Saved data entries:
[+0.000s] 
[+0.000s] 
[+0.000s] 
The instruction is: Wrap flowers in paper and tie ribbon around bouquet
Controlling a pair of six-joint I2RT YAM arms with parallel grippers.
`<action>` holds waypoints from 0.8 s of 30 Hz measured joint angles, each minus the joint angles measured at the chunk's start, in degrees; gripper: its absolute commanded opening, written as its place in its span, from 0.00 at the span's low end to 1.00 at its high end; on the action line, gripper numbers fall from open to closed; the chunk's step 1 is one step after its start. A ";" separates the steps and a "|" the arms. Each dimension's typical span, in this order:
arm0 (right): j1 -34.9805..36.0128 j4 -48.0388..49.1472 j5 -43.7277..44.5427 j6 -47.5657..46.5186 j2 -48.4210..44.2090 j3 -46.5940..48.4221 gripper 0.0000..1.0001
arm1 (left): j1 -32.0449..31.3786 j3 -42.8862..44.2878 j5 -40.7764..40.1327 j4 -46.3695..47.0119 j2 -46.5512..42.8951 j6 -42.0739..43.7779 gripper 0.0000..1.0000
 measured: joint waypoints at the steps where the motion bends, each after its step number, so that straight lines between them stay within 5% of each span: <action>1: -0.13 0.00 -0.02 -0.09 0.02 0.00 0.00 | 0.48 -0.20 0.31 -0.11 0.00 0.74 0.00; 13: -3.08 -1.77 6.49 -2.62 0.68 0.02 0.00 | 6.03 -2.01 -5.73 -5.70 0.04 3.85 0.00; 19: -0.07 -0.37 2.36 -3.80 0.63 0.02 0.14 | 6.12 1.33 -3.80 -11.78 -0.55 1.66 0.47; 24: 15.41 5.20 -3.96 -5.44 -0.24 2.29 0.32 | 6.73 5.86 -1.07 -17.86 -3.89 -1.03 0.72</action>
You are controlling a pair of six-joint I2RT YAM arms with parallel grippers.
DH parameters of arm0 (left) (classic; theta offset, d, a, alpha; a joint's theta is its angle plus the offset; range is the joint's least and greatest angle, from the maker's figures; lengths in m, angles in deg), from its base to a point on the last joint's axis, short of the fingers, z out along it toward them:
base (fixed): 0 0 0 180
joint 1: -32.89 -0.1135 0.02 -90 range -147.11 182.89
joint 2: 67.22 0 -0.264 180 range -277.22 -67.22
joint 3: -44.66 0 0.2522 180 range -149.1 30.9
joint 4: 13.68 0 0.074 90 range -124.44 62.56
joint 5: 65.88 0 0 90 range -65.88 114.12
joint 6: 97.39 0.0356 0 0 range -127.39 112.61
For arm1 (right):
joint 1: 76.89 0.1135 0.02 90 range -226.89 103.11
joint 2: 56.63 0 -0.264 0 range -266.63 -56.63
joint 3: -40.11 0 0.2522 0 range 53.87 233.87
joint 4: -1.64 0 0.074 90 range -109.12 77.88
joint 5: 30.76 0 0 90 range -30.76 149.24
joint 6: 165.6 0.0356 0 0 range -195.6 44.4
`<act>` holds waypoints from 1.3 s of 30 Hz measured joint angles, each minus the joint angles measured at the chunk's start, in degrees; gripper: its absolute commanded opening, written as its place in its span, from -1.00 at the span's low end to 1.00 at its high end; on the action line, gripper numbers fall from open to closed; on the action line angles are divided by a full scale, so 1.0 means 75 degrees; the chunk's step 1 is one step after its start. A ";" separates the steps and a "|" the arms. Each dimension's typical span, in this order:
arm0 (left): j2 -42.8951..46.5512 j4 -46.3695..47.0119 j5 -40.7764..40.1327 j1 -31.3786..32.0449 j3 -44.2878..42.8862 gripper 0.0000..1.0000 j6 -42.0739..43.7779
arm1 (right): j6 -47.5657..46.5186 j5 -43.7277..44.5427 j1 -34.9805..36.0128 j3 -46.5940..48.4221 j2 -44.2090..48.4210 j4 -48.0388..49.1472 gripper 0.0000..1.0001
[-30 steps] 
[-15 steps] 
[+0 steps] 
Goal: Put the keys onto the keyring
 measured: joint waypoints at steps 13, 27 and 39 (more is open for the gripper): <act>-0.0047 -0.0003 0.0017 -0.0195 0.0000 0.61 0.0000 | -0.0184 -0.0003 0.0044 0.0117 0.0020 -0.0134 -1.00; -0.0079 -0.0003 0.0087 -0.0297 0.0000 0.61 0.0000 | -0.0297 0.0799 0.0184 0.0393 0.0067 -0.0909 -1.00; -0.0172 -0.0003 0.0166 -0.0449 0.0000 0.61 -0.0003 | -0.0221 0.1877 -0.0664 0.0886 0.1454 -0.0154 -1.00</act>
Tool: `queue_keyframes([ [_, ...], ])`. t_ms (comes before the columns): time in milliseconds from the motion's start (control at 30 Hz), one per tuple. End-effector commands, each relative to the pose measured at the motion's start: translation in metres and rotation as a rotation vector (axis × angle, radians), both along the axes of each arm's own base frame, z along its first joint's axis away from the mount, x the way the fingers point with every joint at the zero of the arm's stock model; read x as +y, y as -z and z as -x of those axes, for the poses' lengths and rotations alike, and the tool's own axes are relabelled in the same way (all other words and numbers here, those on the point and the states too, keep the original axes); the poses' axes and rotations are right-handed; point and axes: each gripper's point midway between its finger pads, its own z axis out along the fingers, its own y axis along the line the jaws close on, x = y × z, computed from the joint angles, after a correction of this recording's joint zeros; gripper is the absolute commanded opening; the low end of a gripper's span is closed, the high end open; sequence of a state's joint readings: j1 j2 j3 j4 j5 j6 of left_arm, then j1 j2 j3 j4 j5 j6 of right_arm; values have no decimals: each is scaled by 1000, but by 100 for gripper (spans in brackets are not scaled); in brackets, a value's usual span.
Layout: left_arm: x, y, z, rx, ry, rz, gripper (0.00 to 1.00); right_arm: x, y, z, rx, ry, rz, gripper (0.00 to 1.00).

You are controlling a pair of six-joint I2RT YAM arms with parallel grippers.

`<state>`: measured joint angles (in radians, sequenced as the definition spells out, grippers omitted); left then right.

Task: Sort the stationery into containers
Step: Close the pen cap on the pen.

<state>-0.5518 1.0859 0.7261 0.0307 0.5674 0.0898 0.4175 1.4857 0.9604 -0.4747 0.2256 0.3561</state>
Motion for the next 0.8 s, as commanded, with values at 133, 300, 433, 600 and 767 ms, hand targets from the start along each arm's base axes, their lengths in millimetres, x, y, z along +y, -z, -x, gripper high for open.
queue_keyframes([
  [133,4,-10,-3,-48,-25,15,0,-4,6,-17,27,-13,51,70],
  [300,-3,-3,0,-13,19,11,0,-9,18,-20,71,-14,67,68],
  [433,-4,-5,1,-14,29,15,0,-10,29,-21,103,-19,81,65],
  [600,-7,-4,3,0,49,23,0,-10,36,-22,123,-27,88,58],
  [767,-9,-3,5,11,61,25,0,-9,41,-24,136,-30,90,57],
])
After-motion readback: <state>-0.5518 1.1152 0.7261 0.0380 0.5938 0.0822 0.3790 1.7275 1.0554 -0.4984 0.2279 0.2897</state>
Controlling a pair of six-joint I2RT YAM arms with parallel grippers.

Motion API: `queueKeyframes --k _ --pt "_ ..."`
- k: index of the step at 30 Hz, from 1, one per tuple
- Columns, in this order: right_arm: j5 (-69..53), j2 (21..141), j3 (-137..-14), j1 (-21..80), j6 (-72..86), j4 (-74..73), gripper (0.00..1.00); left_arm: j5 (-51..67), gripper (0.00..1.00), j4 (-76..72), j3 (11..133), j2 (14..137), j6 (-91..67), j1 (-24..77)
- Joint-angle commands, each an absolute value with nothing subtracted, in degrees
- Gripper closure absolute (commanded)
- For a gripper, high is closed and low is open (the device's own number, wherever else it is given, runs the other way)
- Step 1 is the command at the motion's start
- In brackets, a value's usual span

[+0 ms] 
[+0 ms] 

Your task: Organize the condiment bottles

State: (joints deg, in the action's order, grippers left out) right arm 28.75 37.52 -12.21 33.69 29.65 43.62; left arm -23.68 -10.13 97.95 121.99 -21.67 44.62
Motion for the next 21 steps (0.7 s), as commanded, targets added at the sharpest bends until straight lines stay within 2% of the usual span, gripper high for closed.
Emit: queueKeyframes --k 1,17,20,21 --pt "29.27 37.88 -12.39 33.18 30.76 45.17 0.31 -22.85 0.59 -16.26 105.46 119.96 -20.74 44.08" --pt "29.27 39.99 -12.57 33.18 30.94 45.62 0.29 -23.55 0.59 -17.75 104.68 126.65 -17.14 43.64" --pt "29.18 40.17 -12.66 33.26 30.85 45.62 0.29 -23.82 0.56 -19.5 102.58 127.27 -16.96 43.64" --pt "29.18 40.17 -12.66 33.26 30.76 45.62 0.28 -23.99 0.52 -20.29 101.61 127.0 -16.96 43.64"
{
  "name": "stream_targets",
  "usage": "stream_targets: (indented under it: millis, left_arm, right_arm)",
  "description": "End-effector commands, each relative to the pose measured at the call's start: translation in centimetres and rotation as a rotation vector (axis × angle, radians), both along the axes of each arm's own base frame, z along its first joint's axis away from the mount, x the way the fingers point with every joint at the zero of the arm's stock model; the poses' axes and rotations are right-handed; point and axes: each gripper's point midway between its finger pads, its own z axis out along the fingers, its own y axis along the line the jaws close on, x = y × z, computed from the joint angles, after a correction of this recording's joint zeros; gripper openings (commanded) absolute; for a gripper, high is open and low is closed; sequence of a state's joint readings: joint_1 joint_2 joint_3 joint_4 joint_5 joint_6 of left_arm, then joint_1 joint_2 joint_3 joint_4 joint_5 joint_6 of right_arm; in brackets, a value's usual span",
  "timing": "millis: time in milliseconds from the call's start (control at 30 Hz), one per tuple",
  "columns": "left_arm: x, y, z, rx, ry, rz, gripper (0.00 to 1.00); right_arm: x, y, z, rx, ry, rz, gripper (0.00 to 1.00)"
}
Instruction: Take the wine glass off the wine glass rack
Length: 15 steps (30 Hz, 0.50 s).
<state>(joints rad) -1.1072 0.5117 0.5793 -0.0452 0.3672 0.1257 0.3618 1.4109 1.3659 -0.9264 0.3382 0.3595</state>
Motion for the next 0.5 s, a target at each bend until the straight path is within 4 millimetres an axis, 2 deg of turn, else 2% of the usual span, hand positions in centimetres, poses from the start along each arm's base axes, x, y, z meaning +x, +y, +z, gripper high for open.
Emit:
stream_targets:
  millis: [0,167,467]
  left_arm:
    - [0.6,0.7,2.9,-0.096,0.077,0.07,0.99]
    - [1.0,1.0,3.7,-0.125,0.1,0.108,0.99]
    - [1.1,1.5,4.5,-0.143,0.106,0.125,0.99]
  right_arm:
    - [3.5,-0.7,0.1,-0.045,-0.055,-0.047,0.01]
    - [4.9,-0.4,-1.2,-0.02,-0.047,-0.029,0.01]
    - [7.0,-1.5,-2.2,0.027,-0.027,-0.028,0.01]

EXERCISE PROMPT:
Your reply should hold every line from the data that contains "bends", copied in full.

SOLVED EXERCISE:
 measured: joint waypoints at the steps where the motion bends, each after its step number, so that straight lines between them stay within 5% of each span: <action>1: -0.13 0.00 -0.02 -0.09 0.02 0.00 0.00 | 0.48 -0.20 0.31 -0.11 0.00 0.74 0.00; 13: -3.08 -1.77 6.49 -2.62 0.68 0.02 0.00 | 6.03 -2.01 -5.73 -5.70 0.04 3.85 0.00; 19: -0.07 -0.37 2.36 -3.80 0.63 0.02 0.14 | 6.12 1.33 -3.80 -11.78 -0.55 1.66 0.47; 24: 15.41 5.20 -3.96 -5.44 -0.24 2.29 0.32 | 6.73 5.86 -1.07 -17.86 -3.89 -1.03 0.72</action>
Motion for the next 21 steps (0.7 s), as commanded, targets added at the sharpest bends until straight lines stay within 2% of the usual span, gripper high for closed.

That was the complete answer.